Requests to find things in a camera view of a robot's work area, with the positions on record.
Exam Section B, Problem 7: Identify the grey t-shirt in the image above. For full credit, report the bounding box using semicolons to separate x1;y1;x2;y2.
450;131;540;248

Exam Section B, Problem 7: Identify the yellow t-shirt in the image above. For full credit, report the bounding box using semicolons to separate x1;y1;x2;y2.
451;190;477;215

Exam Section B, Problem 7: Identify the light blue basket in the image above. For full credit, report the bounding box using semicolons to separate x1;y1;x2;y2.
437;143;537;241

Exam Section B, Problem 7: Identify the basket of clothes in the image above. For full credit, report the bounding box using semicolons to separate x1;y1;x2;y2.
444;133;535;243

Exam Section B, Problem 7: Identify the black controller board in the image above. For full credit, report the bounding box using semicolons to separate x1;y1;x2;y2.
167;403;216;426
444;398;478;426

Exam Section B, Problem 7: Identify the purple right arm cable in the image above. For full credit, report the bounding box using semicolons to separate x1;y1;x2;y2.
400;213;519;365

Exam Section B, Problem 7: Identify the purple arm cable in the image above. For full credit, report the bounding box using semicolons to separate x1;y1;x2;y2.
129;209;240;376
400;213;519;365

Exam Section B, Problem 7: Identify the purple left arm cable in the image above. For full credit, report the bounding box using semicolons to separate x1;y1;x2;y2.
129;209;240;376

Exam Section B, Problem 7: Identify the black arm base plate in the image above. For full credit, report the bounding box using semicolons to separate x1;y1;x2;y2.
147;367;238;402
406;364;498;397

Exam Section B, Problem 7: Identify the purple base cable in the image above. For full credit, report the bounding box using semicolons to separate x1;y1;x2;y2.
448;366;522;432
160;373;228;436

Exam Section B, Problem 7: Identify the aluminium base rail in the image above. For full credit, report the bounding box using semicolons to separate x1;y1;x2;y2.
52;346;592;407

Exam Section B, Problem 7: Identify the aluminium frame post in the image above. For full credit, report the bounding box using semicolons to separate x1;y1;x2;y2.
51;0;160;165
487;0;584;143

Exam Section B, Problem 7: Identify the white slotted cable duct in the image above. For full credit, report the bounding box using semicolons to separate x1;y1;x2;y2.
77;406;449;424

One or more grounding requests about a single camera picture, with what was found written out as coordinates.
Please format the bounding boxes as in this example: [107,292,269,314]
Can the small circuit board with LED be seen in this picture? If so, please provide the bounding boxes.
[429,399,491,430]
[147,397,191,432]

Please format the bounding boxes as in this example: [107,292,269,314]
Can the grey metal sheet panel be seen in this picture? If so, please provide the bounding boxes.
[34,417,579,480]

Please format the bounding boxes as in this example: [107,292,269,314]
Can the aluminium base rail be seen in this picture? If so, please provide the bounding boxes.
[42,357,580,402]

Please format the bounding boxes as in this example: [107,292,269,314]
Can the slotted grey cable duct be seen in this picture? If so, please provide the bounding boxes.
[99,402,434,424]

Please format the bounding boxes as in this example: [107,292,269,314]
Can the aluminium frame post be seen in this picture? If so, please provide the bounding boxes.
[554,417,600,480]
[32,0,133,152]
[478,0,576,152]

◆ TASK PROMPT
Output nothing but the lines from the one containing "Can the aluminium base" through the last line of the data, exactly as they stand.

◆ RESPONSE
Can the aluminium base rail be seen in this picture? If so, please provide the bounding boxes.
[42,357,580,402]

Please format the bounding boxes as in this example: [107,292,269,314]
Can the slotted grey cable duct be seen in this picture? If so, please provide the bounding boxes.
[99,402,434,424]

Please format the bounding boxes as in this example: [107,292,269,314]
Can the aluminium frame post be seen in this picture? If so, please provide the bounding boxes.
[554,417,600,480]
[32,0,133,152]
[478,0,576,152]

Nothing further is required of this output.